A potential US or Israeli ground invasion would confront an institution shaped by guerrilla warfare – a tough opponent for conventional armies. The IRGC emerged as an amalgamation of revolutionary militias, and several of its early commanders, such as Abbas Aghazamani and Mohammad Montazeri, gained their first military experience in Palestinian Liberation Organization (PLO) camps under commanders who themselves had undergone training with Vietnamese guerrillas, whose campaign of low-intensity warfare forced the US to withdraw during the Vietnam War. Though the IRGC could never defeat the US outright, it could impose substantial costs and outlast it (which, in itself, would be claimed as a victory by the Islamic Republic). Short of a massive ground invasion – one dwarfing that deployed in Iraq in 2003 – the United States would struggle to decisively defeat it. If Iranian Kurdish forces were to lead such an invasion with US aerial support – an idea floated but then denied by Trump – the outcome might differ, given the Kurdish parties’ experience in guerrilla warfare. Yet Kurds make up only about ten per cent of Iran’s population, and entrenched anti-Kurdish sentiment in Iran’s Persian-speaking provinces might preclude the emergence of a nationwide anti-regime movement led by the Kurds.

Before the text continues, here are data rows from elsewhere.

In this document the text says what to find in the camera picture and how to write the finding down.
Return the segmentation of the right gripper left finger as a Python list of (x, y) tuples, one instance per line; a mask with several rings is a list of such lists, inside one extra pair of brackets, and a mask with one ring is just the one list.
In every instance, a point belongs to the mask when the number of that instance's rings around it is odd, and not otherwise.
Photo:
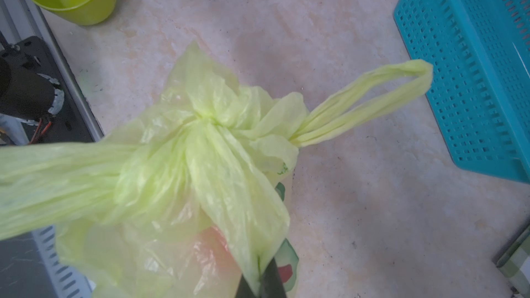
[(256, 298), (250, 286), (243, 276), (240, 278), (240, 282), (237, 287), (235, 298)]

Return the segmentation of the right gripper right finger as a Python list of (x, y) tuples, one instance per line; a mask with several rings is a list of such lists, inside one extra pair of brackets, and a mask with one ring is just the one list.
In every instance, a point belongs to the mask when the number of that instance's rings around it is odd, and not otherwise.
[(261, 281), (260, 298), (287, 298), (275, 259), (267, 266)]

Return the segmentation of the yellow-green avocado plastic bag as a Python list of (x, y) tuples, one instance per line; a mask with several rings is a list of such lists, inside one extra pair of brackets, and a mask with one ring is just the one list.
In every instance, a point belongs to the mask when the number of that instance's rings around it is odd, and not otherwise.
[(290, 226), (277, 185), (300, 149), (398, 110), (432, 81), (421, 59), (386, 65), (309, 110), (299, 92), (274, 99), (240, 84), (192, 43), (156, 104), (101, 141), (63, 148), (75, 202), (62, 251), (95, 297), (204, 297), (194, 248), (215, 226), (259, 297)]

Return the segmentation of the red apple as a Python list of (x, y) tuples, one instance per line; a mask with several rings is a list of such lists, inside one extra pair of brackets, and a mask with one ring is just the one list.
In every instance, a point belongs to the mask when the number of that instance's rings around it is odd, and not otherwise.
[(197, 293), (204, 297), (234, 297), (242, 273), (223, 234), (215, 226), (210, 227), (200, 233), (197, 243), (194, 250), (201, 270)]

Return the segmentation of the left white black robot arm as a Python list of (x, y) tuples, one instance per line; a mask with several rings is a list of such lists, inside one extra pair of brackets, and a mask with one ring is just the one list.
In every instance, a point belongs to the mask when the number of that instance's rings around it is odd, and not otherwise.
[(54, 124), (65, 100), (59, 81), (1, 59), (1, 145), (24, 145), (26, 135), (14, 124), (36, 125), (28, 143), (38, 143)]

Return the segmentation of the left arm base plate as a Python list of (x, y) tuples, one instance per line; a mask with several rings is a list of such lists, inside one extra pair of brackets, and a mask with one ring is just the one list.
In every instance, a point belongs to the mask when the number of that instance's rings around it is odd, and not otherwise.
[(43, 40), (1, 50), (1, 145), (94, 142), (87, 120)]

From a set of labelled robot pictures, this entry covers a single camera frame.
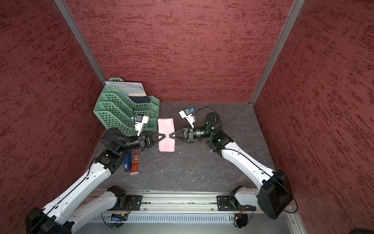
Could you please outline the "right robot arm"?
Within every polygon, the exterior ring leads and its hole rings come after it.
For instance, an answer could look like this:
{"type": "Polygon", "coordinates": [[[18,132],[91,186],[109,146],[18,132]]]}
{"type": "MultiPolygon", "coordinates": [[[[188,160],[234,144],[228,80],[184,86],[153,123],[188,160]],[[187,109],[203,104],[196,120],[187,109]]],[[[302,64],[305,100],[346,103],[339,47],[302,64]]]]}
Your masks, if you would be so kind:
{"type": "Polygon", "coordinates": [[[231,162],[240,169],[256,186],[255,192],[241,187],[231,193],[232,206],[259,207],[271,219],[277,219],[294,199],[288,176],[282,170],[274,171],[247,154],[229,135],[223,131],[223,123],[215,112],[206,115],[204,124],[196,127],[197,118],[193,110],[186,108],[179,112],[189,122],[189,127],[176,130],[170,138],[193,143],[205,139],[213,153],[231,162]]]}

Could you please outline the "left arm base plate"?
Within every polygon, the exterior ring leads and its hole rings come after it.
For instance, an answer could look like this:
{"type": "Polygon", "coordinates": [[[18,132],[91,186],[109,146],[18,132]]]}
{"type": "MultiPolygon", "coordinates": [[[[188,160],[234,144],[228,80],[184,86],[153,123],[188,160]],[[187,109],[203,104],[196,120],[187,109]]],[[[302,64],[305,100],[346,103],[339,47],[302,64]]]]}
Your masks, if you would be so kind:
{"type": "Polygon", "coordinates": [[[117,199],[115,206],[110,211],[139,211],[142,204],[141,195],[121,195],[117,199]]]}

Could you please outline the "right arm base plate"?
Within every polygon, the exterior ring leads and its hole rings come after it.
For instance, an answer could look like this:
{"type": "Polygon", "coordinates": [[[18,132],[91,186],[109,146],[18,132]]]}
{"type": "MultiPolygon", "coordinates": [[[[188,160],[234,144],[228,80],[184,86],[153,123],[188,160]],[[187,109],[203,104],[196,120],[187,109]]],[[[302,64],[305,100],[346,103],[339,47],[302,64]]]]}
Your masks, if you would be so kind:
{"type": "Polygon", "coordinates": [[[217,196],[218,211],[256,211],[256,207],[241,205],[234,196],[217,196]]]}

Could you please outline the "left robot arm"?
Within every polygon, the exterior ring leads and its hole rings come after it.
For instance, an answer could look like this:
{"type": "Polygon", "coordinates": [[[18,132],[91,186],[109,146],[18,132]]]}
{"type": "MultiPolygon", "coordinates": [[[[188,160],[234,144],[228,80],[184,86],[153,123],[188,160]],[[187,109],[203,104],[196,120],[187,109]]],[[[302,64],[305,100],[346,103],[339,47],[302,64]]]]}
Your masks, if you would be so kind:
{"type": "Polygon", "coordinates": [[[104,180],[123,165],[132,150],[145,150],[165,139],[165,134],[143,132],[125,136],[117,128],[108,129],[100,142],[105,150],[95,158],[89,169],[67,190],[42,209],[33,208],[25,218],[28,234],[74,234],[82,226],[114,207],[124,207],[126,192],[110,187],[99,198],[80,207],[80,204],[104,180]]]}

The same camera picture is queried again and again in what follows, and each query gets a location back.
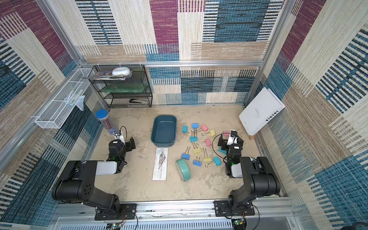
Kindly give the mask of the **teal binder clip front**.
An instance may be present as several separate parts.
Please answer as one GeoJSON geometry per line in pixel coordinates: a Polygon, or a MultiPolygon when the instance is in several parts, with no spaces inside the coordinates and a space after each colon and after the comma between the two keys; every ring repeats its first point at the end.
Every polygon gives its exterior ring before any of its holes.
{"type": "Polygon", "coordinates": [[[212,161],[208,164],[205,165],[206,168],[210,167],[210,166],[219,166],[221,165],[221,160],[218,157],[215,157],[212,159],[212,161]]]}

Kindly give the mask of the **yellow binder clip front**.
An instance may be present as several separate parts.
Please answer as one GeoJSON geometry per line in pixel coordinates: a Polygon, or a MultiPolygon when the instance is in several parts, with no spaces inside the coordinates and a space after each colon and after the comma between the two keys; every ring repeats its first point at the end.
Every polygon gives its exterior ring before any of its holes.
{"type": "Polygon", "coordinates": [[[210,163],[212,162],[212,158],[209,157],[208,153],[207,153],[207,149],[203,148],[203,153],[204,153],[204,157],[203,157],[203,162],[205,163],[210,163]]]}

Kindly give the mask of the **blue binder clip front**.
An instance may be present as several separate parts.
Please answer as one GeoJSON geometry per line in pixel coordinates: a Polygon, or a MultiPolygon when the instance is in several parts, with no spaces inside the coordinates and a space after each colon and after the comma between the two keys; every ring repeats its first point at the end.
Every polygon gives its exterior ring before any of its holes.
{"type": "Polygon", "coordinates": [[[201,167],[201,166],[202,166],[202,162],[201,162],[200,157],[198,157],[198,156],[197,156],[197,157],[193,160],[193,165],[198,166],[198,167],[201,167]]]}

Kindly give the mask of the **white ruler package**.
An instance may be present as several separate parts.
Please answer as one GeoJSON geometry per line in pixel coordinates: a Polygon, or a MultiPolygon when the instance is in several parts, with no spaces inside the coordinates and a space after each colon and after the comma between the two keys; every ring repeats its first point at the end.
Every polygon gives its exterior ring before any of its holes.
{"type": "Polygon", "coordinates": [[[156,148],[153,181],[165,181],[167,177],[168,148],[156,148]]]}

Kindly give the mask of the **teal plastic storage box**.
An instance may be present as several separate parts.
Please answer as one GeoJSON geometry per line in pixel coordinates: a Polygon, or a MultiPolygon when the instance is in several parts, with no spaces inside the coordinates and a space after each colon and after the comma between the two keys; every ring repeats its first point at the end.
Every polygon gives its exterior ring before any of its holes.
{"type": "Polygon", "coordinates": [[[168,148],[176,139],[177,118],[173,115],[159,115],[155,118],[151,141],[156,147],[168,148]]]}

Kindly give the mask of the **mint green tape roll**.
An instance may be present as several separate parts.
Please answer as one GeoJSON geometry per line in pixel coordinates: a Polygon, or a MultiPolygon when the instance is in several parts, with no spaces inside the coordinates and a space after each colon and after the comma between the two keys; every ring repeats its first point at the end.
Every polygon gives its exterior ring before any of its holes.
{"type": "Polygon", "coordinates": [[[175,162],[181,180],[187,182],[191,179],[189,167],[184,159],[179,159],[175,162]]]}

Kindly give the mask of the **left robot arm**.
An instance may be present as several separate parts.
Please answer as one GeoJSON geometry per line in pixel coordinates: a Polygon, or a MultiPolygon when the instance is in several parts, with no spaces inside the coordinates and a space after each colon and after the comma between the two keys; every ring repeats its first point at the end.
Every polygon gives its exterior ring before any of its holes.
{"type": "Polygon", "coordinates": [[[98,189],[95,178],[121,173],[127,165],[126,153],[135,148],[133,138],[128,142],[116,138],[109,142],[109,156],[105,161],[68,161],[52,189],[52,199],[94,207],[95,220],[134,219],[137,205],[121,204],[118,195],[98,189]]]}

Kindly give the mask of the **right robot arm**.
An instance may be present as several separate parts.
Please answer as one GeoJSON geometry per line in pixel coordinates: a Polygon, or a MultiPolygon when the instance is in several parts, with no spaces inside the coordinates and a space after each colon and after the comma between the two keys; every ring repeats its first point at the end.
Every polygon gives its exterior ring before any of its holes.
{"type": "Polygon", "coordinates": [[[267,157],[243,157],[243,140],[236,131],[218,135],[218,146],[226,152],[225,173],[240,178],[243,185],[230,192],[227,201],[214,201],[215,215],[230,219],[233,216],[255,215],[253,201],[279,194],[280,181],[267,157]]]}

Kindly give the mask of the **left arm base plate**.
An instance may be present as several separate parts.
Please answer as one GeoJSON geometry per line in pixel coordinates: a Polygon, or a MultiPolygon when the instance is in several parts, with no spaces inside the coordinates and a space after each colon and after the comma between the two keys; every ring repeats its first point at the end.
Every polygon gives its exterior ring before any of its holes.
{"type": "Polygon", "coordinates": [[[94,220],[133,220],[135,218],[135,212],[137,210],[137,203],[123,203],[120,204],[117,211],[96,209],[96,215],[94,220]]]}

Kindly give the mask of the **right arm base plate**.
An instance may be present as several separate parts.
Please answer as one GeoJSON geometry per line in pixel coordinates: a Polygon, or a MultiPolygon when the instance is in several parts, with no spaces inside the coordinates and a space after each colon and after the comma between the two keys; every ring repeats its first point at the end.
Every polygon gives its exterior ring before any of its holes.
{"type": "Polygon", "coordinates": [[[252,203],[245,205],[230,205],[228,200],[215,200],[213,202],[216,217],[253,216],[255,215],[252,203]]]}

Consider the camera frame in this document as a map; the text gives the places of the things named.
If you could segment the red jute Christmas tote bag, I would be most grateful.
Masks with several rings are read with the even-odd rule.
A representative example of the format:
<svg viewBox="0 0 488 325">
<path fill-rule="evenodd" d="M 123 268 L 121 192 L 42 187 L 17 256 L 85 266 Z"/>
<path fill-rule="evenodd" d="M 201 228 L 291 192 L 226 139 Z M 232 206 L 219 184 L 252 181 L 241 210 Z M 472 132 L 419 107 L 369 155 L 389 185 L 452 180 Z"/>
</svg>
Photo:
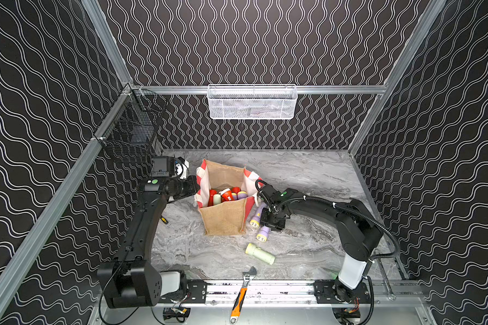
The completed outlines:
<svg viewBox="0 0 488 325">
<path fill-rule="evenodd" d="M 237 236 L 246 233 L 245 222 L 257 201 L 255 182 L 260 176 L 248 169 L 222 165 L 203 160 L 196 170 L 200 190 L 195 194 L 195 201 L 201 214 L 208 236 Z M 248 194 L 246 199 L 237 199 L 232 188 L 239 187 Z M 222 203 L 208 206 L 209 191 L 216 190 L 222 197 Z"/>
</svg>

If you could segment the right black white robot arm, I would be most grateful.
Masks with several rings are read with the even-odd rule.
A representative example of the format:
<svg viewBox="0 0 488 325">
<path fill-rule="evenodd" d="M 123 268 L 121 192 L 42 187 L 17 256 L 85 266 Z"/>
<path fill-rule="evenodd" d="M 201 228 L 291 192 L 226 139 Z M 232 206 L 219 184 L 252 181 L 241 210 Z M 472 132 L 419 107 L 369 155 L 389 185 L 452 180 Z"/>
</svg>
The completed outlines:
<svg viewBox="0 0 488 325">
<path fill-rule="evenodd" d="M 360 200 L 332 202 L 292 188 L 280 192 L 264 180 L 257 180 L 255 187 L 257 196 L 266 204 L 266 212 L 260 219 L 261 226 L 281 232 L 292 215 L 301 215 L 327 223 L 337 230 L 345 252 L 333 285 L 333 295 L 340 302 L 349 303 L 356 299 L 355 290 L 368 278 L 372 262 L 400 254 L 400 244 L 395 235 L 374 218 Z"/>
</svg>

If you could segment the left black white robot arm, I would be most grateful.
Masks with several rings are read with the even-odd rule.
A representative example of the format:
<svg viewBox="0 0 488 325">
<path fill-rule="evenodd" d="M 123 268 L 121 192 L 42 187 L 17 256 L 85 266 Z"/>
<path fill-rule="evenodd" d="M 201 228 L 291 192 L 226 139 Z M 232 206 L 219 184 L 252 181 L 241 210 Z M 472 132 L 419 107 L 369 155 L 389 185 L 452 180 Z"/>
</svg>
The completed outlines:
<svg viewBox="0 0 488 325">
<path fill-rule="evenodd" d="M 194 196 L 200 186 L 189 175 L 182 157 L 155 157 L 153 168 L 138 186 L 134 217 L 112 261 L 100 264 L 97 277 L 111 309 L 155 306 L 161 297 L 179 290 L 180 272 L 162 274 L 151 264 L 154 237 L 166 206 Z"/>
</svg>

This is not to suggest that the Islamic Republic or the IRGC in particular cannot be defeated. This decentralised and unconventional system carries its own vulnerabilities, including the possibility of defections by individual IRGC units, which would be essential to regime change. In principle, the United States and Israel could also use their overwhelming military superiority to continue bombing Iran until the state eventually collapses. Yet such an outcome would not come quickly. The Islamic Republic’s dispersed power structure, unconventional military forces, and capacity to absorb punishment make it a very difficult opponent. Defeating such a system would therefore require not a swift campaign but, at best, a prolonged and costly war of attrition. This may prove difficult for the American president to sustain politically, especially as his party faces looming midterm elections while he struggles to gain popular support for his war.